Grand Diomande Research · Full HTML Reader

NKO-2.4 COMPLETE — NKoPrediction: Predictive Text Engine

**Task:** NKO-2.4 — Build NKoPrediction — predictive text engine in Swift with CoreML stub **Status:** ✅ COMPLETE **Date:** 2026-02-19 **Wave:** 2 (FINAL TASK)

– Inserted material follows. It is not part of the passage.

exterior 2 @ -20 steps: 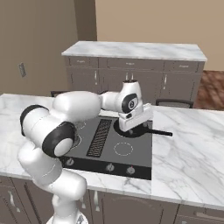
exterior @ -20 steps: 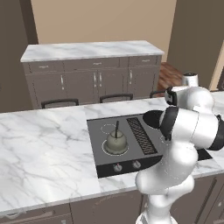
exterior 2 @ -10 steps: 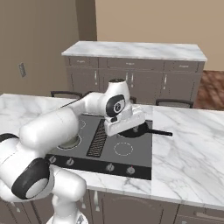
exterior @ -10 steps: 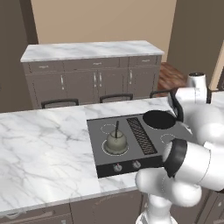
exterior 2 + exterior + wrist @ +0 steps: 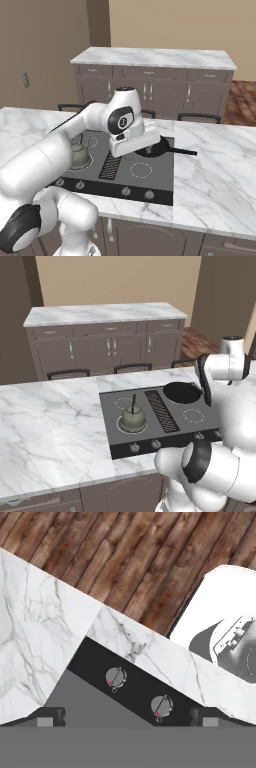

Language as Infrastructure research note experiment writeup candidate score 24 .md

Full Public Reader

NKO-2.4 COMPLETE — NKoPrediction: Predictive Text Engine

Task: NKO-2.4 — Build NKoPrediction — predictive text engine in Swift with CoreML stub
Status: ✅ COMPLETE
Date: 2026-02-19
Wave: 2 (FINAL TASK)

---

Summary

NKoPrediction is the unified predictive text engine that powers the N'Ko keyboard. It orchestrates 6 sub-engines into a single latency-budgeted pipeline that produces context-aware, morphology-informed, culturally-sensitive word and phrase predictions for Manding languages in N'Ko script.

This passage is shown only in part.